======== Supplied information

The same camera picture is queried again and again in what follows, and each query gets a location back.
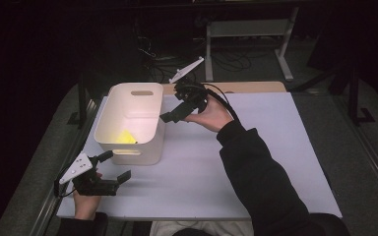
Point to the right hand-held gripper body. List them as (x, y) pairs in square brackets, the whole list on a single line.
[(192, 93)]

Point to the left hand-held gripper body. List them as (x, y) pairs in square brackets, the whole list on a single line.
[(88, 183)]

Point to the yellow shuttlecock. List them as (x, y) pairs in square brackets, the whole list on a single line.
[(125, 137)]

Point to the white plastic bin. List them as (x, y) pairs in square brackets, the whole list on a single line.
[(129, 114)]

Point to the person's left hand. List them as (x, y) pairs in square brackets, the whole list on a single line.
[(86, 203)]

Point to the person's right hand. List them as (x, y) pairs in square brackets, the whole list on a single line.
[(211, 114)]

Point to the black metal stand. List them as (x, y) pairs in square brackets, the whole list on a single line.
[(354, 95), (81, 105)]

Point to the person's lap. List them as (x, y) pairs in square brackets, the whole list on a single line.
[(203, 229)]

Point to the metal frame rail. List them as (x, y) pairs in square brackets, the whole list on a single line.
[(370, 157), (62, 170)]

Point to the white metal desk frame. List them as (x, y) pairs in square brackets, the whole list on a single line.
[(249, 29)]

================

**Activity**
All lines from the line holding "Point to the white plastic" through the end of the records above need to be transcribed exactly, and no other text should appear.

**Task solution**
Point to the white plastic bin. List them as (x, y) pairs in square brackets, the whole list on a single line.
[(129, 114)]

Point to the person's left hand. List them as (x, y) pairs in square brackets, the whole list on a single line.
[(86, 203)]

Point to the person's right hand. List them as (x, y) pairs in square brackets, the whole list on a single line.
[(211, 114)]

Point to the black metal stand. List them as (x, y) pairs in square brackets, the whole list on a single line.
[(354, 95), (81, 105)]

Point to the person's lap. List them as (x, y) pairs in square brackets, the whole list on a single line.
[(203, 229)]

Point to the metal frame rail. List them as (x, y) pairs in square brackets, the whole list on a single line.
[(370, 157), (62, 170)]

Point to the white metal desk frame. List them as (x, y) pairs in square brackets, the whole list on a single line.
[(249, 29)]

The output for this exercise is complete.